1 result for (book:deavf1 AND heading:"essay 7 friday may 7 1982" AND stemmed:cultur)
[... 15 paragraphs ...]
Back in 1974 Seth responded to my own musings on the subject by commenting: “You are afraid to consider future lives because then you have to face the death that must be met first, in your terms.” (See Appendix 12 for Volume 2 of “Unknown” Reality.) Seth referred to the conventional, culturally instilled fear of death that most of us carry, of course. Surely one’s death to come is a much more personal and penetrating prospect—a much more frightening one—than “facing” any past-life deaths one may encounter: Those deaths have already happened!
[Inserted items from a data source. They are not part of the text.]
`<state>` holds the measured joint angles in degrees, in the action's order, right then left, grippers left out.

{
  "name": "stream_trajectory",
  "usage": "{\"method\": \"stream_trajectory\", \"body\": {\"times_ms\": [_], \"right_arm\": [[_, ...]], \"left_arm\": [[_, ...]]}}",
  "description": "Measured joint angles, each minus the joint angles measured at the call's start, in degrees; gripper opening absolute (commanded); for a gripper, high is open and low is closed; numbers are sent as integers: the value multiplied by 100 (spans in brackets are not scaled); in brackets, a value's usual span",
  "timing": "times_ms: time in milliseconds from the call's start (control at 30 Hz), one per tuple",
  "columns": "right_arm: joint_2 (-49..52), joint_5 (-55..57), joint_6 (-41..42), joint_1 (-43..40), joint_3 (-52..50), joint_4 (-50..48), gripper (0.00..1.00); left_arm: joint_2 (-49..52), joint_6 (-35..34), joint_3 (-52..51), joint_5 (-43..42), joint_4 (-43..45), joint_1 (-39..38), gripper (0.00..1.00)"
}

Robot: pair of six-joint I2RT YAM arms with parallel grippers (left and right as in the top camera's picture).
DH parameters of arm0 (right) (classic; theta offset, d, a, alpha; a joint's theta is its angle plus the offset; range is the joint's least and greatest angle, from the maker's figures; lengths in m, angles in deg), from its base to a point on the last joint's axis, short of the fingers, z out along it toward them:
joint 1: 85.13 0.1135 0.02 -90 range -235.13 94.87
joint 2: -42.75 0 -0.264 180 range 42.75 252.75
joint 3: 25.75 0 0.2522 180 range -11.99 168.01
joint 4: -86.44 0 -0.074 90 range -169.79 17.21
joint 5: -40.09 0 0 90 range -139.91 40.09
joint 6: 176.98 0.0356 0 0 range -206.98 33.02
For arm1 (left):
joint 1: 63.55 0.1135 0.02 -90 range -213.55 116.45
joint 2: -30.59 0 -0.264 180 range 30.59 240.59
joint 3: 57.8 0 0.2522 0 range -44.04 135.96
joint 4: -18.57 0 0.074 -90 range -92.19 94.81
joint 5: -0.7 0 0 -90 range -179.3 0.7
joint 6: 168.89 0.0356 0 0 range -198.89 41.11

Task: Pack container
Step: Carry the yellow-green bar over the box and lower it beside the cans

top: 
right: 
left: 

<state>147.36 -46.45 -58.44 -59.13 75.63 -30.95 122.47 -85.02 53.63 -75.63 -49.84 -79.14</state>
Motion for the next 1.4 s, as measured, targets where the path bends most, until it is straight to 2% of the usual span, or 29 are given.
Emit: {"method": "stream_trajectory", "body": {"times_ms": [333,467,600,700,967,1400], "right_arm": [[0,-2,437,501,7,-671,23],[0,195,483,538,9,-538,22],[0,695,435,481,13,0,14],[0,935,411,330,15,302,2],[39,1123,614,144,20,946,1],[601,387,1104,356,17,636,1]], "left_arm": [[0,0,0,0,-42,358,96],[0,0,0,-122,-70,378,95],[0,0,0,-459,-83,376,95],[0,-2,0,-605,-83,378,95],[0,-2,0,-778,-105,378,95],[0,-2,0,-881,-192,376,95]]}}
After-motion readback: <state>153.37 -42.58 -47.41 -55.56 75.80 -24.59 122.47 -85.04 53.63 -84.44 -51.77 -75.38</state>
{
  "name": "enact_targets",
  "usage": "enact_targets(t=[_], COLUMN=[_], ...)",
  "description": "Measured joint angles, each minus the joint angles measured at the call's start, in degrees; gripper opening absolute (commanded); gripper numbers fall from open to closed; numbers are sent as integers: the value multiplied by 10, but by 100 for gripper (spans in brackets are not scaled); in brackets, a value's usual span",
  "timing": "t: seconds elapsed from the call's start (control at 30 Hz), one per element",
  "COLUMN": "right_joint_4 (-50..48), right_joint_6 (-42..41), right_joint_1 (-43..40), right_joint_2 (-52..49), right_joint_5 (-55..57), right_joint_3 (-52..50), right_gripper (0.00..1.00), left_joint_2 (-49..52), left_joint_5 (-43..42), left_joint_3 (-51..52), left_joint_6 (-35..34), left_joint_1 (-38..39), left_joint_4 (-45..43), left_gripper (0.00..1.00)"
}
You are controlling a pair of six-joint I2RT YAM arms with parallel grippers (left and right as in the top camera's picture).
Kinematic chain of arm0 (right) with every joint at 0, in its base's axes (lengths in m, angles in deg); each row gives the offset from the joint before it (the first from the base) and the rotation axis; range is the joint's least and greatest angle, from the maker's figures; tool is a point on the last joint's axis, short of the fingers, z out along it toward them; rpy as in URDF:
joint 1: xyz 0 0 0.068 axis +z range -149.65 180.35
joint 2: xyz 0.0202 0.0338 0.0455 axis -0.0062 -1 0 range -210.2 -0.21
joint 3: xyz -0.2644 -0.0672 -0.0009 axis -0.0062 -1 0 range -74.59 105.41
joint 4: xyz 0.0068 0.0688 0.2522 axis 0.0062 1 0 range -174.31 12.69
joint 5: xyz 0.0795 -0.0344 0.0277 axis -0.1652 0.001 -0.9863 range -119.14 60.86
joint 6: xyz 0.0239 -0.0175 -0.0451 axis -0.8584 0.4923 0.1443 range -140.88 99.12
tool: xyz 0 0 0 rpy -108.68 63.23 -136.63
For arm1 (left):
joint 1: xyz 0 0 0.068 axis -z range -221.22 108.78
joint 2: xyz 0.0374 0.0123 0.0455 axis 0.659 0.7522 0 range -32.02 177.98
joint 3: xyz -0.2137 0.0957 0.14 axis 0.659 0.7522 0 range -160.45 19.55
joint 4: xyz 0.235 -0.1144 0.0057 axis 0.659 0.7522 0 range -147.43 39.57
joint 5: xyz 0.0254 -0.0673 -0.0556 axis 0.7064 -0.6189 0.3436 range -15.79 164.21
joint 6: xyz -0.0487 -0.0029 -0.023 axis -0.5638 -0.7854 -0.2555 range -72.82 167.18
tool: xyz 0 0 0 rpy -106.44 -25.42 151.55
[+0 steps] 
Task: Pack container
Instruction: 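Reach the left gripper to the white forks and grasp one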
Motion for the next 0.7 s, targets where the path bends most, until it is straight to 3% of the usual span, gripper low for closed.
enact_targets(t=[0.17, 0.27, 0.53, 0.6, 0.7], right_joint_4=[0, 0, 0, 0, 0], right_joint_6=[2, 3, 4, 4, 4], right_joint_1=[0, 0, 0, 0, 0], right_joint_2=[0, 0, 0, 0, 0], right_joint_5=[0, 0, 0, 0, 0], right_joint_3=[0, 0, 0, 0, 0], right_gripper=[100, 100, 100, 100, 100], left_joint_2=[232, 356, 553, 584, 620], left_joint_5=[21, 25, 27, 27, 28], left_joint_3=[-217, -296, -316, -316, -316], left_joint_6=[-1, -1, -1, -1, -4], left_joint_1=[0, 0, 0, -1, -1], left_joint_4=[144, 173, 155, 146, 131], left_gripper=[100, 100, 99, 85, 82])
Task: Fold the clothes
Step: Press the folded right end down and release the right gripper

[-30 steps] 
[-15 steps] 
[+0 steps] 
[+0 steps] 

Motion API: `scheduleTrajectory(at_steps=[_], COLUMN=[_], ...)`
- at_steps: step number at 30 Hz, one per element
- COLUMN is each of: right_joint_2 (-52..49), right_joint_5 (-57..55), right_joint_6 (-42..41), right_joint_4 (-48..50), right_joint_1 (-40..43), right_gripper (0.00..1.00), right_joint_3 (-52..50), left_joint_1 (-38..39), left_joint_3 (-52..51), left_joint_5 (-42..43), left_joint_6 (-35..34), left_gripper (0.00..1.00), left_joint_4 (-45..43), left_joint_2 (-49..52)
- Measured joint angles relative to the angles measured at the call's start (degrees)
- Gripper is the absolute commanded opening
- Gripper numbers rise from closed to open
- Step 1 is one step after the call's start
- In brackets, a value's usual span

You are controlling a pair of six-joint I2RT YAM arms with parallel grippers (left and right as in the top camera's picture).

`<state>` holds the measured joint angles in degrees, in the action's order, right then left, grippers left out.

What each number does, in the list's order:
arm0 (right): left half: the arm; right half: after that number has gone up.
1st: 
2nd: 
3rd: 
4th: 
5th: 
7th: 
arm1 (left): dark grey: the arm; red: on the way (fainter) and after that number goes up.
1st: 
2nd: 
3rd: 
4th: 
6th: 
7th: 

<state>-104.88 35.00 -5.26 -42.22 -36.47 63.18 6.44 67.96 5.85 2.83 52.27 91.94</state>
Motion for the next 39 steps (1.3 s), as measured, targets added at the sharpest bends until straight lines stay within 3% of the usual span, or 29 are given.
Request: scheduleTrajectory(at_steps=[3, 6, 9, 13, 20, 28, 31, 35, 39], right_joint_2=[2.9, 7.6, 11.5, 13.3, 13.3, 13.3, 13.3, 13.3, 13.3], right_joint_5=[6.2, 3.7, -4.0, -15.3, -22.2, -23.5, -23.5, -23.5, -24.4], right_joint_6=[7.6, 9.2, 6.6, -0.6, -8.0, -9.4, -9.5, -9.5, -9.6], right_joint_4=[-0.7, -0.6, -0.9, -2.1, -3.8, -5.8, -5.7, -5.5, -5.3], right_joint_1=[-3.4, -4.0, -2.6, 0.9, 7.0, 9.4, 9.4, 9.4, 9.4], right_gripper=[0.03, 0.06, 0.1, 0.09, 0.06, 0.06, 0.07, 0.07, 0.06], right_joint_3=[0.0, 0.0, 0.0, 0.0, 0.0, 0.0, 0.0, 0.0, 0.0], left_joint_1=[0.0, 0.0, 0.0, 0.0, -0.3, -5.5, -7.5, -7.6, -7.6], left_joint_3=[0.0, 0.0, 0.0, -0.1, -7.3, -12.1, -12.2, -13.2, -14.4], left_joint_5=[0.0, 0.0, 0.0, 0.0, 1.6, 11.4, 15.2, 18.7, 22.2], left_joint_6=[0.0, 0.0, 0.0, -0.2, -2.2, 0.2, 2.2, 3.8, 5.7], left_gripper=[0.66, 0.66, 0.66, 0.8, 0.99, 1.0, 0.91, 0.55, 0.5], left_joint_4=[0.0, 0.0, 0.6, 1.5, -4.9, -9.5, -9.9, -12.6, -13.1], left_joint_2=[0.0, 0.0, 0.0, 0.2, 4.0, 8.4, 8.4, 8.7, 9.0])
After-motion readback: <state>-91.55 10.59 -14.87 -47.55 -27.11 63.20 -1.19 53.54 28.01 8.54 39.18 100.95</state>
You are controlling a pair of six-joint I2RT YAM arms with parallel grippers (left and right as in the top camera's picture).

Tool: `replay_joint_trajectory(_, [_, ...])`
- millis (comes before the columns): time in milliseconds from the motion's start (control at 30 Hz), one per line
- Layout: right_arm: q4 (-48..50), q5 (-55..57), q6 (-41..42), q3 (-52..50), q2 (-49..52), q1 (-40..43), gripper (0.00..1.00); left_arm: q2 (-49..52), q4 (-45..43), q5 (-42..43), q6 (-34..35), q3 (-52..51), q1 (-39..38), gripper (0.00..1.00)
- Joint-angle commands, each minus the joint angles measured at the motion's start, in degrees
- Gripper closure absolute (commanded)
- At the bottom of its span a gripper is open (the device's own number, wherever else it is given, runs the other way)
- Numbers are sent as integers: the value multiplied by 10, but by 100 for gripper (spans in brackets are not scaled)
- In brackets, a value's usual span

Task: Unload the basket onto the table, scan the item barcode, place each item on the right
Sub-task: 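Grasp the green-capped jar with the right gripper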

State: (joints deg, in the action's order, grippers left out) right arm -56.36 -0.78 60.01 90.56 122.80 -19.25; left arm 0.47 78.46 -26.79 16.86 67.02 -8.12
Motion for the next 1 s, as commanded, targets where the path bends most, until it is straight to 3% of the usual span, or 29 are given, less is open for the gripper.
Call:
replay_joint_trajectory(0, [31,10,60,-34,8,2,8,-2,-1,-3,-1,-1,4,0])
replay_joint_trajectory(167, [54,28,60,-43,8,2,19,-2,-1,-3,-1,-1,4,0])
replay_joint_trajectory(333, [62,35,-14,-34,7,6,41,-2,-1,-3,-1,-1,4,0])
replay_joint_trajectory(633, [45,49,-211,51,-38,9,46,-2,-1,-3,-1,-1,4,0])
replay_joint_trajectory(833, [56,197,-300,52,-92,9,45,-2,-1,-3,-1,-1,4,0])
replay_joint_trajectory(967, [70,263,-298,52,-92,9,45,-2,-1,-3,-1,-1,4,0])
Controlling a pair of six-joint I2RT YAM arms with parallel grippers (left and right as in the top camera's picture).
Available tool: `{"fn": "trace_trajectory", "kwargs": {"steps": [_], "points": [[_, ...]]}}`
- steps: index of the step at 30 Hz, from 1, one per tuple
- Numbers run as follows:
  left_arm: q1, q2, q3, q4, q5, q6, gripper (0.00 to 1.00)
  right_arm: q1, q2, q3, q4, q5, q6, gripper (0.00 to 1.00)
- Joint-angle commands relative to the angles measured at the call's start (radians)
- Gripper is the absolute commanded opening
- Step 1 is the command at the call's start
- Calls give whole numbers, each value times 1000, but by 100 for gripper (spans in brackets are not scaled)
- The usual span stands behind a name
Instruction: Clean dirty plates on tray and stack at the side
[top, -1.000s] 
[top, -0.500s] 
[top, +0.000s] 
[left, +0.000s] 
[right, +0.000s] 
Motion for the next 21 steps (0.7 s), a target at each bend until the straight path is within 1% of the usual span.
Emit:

But it certainly seems that in those terms present challenges could be illuminated through exploring “future” lives as well as those of the past.
[... 14 paragraphs ...]
All of this reminds me that lately the media have carried a number of stories detailing how medical science is not only trying hard to approach cures for scourges like cancer (in cancer’s case, possibly through the exploration and understanding of the role played in the cell nucleus by altered normal cells called oncogenes), but is already claiming to have narrowed down its search to specific genes that affect imponderables like behavior—depression, for example. Not only that, sociobiologists are advancing their very controversial ideas that much of human behavior has an ultimate genetic basis, which in turn influences cultural change, and so on.